12. I consider that the Magistrate was correct in the result. In my judgment, the nature and extent of any exposure to danger (if the situation can be so described) was insufficient to require the occupier to take steps for the protection of a person in the position of the appellant. In seeking to apply section 17c(6) of the Wrongs Act, I have had regard to the decision in Hackshaw v Shaw 155 CLR 614 and especially per Deane J at 663 and the discussion in Australian Safeway v Zaluzna 162 CLR 479 especially at 484 - 488. The presence of trespassers may have been reasonably foreseeable (as the learned Special Magistrate decided) but the real risk of relevant injury to a trespasser was, in my view, not reasonably forseeable.
13. The appellant relied, by analogy, upon Eyres v Butt (1986) 2 Qld R 243. That case involved a tripping hazard in the form of a raised metal rail installed in a carpark of a shopping centre so as to create a parking buffer.
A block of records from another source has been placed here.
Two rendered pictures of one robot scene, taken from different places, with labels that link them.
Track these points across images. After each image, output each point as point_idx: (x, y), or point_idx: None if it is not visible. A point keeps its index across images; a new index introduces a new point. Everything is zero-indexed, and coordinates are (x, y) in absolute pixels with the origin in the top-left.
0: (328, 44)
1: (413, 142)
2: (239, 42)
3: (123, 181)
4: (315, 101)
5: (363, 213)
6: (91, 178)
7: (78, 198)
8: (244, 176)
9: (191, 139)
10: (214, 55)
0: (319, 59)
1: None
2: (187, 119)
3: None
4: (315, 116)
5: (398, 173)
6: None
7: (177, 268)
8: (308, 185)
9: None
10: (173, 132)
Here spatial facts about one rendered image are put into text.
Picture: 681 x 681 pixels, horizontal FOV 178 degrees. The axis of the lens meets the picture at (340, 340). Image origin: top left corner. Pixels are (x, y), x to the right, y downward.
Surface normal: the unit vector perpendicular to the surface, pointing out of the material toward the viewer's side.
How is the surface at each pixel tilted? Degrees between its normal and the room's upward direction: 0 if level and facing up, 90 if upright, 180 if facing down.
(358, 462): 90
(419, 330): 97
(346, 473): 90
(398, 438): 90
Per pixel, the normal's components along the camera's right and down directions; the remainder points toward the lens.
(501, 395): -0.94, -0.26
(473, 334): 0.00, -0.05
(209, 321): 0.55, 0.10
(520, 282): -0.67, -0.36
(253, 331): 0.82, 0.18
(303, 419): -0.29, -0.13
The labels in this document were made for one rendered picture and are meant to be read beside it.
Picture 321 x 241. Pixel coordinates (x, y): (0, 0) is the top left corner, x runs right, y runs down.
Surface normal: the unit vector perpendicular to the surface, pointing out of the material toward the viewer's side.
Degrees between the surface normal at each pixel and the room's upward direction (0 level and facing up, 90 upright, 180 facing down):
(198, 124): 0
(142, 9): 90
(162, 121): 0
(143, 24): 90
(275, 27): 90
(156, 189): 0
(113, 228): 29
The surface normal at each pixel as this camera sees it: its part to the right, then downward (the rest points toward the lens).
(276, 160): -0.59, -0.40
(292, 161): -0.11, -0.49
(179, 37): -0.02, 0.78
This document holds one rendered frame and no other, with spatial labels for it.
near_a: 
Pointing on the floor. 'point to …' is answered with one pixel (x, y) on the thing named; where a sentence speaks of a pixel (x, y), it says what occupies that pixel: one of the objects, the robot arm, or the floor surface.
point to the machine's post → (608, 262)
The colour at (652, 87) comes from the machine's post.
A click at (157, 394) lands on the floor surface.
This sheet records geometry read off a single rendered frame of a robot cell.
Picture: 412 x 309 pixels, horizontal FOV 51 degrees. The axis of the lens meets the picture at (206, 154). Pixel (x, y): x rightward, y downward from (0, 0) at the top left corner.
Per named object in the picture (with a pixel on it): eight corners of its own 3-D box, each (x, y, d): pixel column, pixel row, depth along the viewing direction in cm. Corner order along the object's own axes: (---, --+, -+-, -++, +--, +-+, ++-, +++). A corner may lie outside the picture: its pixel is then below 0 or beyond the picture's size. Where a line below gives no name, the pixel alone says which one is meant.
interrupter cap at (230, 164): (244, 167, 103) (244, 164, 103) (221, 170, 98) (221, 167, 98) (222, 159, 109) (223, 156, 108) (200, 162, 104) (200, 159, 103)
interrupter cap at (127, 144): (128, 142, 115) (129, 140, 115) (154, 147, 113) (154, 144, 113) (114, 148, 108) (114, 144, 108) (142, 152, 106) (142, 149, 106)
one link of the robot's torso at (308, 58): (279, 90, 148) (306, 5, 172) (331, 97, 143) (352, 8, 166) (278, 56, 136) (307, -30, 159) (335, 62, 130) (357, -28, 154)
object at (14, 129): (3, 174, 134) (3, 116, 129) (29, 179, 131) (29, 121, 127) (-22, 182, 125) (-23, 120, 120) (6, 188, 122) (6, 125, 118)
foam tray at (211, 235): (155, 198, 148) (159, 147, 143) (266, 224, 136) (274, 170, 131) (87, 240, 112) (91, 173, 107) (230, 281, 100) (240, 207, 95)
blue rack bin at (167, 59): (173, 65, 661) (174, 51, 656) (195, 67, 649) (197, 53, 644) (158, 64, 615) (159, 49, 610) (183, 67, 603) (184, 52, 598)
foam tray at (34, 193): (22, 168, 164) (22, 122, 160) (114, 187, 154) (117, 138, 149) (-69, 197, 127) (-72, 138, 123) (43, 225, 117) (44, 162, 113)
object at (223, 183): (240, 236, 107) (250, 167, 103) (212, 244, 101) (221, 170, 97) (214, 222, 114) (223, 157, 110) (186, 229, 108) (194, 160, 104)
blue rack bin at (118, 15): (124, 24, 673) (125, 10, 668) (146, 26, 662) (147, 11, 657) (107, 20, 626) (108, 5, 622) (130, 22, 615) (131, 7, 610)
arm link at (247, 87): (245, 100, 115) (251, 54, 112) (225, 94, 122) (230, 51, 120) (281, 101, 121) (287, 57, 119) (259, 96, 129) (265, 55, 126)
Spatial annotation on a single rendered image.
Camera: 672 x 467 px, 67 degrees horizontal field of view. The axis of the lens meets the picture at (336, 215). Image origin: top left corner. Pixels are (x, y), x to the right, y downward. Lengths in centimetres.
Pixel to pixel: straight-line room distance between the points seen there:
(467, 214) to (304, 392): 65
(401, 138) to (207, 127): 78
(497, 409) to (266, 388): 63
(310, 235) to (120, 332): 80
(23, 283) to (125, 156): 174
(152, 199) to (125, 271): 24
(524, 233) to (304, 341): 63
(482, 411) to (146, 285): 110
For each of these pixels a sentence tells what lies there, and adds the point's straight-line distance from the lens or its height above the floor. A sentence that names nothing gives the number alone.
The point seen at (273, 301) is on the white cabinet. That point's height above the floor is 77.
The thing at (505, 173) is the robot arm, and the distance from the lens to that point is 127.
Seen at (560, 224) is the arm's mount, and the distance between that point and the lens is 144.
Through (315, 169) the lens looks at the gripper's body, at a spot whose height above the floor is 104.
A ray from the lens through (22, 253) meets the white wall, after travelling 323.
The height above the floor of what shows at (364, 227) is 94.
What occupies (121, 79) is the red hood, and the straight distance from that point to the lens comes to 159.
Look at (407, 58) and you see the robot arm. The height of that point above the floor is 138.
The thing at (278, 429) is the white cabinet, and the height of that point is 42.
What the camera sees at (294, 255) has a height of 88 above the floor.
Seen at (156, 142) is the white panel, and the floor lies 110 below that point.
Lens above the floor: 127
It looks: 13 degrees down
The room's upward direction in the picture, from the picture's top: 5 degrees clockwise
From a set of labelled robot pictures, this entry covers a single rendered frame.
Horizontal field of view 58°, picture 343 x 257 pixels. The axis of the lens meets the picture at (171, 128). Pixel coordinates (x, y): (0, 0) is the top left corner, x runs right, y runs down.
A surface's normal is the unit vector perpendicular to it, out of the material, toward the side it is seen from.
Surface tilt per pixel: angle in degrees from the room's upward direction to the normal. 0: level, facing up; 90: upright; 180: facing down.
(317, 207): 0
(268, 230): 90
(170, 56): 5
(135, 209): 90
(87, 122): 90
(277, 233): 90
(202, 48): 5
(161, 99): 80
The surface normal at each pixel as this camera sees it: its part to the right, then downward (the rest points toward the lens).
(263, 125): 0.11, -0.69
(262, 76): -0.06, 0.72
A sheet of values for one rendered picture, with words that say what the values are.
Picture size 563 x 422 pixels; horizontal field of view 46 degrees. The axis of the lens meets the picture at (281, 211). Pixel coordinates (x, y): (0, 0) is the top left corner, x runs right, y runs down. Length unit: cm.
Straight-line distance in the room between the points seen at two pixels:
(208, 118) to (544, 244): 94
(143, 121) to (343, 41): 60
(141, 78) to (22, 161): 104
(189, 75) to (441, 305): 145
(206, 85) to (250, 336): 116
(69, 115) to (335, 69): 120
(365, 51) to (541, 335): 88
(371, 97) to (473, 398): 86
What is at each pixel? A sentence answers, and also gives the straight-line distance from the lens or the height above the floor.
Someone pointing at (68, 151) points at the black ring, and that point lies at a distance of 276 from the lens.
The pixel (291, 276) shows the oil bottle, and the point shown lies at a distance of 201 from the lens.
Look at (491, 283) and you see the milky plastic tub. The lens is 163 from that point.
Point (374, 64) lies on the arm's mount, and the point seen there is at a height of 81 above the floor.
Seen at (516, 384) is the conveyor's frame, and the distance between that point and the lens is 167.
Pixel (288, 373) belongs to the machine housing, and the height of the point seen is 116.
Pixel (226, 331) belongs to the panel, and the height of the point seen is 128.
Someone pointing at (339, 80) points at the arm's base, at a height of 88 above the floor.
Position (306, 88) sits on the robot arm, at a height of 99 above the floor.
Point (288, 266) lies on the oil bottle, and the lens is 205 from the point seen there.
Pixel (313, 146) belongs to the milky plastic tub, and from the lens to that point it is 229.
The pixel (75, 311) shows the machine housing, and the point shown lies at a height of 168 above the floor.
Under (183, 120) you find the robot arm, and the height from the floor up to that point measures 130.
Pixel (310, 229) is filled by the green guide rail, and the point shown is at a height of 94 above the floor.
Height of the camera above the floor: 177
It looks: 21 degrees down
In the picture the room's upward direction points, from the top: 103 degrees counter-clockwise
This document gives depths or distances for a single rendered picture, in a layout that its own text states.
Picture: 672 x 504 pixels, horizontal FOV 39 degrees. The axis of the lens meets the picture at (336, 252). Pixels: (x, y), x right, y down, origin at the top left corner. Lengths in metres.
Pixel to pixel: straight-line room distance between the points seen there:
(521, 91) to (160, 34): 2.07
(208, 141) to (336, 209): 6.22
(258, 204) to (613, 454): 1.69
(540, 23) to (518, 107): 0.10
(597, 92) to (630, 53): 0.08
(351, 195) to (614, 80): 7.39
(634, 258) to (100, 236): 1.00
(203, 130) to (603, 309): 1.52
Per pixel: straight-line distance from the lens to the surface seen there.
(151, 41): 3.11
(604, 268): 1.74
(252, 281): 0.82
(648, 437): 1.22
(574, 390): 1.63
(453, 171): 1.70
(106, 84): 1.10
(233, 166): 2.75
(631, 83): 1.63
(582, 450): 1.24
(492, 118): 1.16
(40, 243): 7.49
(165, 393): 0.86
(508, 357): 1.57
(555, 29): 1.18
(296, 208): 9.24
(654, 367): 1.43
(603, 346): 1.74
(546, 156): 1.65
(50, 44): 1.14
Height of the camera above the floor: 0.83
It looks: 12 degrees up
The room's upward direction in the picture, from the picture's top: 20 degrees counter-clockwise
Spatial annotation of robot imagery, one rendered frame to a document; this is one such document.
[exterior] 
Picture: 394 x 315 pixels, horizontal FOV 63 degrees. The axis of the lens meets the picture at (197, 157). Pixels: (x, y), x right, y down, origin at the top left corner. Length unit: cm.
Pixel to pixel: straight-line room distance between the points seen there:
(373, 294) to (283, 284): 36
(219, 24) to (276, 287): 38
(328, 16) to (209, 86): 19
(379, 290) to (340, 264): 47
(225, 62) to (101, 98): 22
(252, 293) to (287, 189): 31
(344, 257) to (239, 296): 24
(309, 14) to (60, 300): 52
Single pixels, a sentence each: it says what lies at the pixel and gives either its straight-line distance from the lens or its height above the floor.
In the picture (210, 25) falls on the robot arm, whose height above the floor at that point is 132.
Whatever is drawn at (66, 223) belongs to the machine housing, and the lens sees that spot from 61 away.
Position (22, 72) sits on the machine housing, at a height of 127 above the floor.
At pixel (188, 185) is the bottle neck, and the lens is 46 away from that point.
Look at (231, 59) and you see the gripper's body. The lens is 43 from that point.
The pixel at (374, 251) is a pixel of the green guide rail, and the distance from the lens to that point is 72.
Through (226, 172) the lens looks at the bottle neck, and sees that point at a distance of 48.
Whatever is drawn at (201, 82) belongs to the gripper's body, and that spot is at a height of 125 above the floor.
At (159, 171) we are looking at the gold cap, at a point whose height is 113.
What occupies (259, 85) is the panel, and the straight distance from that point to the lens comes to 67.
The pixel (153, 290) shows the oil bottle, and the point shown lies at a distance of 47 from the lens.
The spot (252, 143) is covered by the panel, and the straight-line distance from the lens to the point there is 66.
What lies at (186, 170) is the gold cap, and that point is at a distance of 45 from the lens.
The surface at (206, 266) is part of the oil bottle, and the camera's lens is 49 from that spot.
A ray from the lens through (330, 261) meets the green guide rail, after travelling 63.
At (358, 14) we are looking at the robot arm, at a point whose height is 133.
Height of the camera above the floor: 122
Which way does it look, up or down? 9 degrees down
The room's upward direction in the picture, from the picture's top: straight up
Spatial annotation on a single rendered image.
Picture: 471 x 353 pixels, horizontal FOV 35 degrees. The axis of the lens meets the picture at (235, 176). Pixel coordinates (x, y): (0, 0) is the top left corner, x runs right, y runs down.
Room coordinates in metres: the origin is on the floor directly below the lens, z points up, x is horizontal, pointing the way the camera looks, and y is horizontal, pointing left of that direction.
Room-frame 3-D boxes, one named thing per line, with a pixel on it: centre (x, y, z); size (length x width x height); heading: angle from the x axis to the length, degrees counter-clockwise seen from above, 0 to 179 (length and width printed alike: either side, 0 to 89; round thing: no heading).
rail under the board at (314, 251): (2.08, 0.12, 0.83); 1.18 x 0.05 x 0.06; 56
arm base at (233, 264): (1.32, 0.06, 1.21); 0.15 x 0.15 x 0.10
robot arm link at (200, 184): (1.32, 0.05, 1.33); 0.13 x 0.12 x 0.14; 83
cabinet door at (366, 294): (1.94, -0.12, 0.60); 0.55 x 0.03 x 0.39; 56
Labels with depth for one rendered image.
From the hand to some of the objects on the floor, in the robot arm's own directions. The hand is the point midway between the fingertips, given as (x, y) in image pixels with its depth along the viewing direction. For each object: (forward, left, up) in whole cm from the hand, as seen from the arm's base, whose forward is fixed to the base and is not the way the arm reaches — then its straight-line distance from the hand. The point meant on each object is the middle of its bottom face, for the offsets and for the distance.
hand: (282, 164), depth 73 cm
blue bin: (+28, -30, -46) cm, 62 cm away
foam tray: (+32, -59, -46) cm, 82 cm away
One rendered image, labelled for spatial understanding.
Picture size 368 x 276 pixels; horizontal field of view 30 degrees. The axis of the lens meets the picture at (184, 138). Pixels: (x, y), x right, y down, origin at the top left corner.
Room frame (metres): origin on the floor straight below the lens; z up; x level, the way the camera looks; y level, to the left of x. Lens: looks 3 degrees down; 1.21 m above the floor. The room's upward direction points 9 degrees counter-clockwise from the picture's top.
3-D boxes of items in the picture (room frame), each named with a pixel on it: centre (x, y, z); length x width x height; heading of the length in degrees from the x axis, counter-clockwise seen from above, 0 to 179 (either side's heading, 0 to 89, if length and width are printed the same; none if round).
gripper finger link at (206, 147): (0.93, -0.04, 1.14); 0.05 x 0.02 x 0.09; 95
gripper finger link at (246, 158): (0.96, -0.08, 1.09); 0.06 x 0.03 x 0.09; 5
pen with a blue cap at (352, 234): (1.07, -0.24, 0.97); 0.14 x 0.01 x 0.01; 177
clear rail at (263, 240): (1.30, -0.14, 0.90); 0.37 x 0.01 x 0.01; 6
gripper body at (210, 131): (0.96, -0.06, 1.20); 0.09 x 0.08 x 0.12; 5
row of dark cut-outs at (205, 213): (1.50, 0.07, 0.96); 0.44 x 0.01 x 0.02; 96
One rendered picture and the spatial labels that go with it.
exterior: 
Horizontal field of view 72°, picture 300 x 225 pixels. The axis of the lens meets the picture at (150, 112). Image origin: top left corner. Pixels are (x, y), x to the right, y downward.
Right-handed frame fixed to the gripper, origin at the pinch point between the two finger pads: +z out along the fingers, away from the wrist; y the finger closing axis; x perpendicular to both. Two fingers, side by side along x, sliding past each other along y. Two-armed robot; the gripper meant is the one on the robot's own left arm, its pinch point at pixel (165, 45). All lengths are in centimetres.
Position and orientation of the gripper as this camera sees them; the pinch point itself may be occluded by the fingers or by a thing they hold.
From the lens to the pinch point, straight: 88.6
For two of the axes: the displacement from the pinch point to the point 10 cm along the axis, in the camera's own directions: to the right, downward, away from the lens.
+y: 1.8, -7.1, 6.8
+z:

Instead of stopping with a pair of wheels against the buffer, a taxi carrying the plaintiff pulled up parallel to the buffer and the plaintiff tripped as he alighted. That case involved an invitee and the Court examined the case in the light of the traditional formula contained in Indermaur v Dames for the purpose of identifying the barrier as an "unusual danger"(as opposed to a "concealed" danger as it was described at first instance). Connolly J added at 245 -
"However, if the liability of the appellant falls to be
determined, not simply by the application of the traditional
formulae by which the liability of occupiers are tested, but
by application of the principles relating to the general
duty of care, it is difficult to resist the conclusion that
the possibility of an accident of this type occurring was
plainly foreseeable and in no sense farfetched or
fanciful.... The magnitude of the risk was obviously
considerable.... It was obviously foreseeable that the
vehicle in question might be a taxi carrying an intended
customer, who might well be paying no attention until the
vehicle stopped ..."
14. Each case must turn on its own particular facts. I do not consider that the concrete obstruction, which in this case went unseen by a trespasser in the gloom of the night, can be equated with the magnitude of the risk posed by the metal hurdle in Eyres v Butt which in broad daylight caused the downfall of an invitee going about his ordinary business.
15. Whether a situation is to be characterised as creating a danger will depend upon an assessment of the likelihood that it will bring about exposure to risk of accident. The conditions prevailing in the Gilles Street carpark did not bring about a situation which was reasonably foreseeable as exposing the plaintiff to danger.
16. The appellant claimed that the premises were insufficiently lit and accordingly, unsafe; I do not agree.
17. Subject to my own remarks, I adopt the reasons of the learned Special Magistrate and uphold his decision. The appeal is dismissed.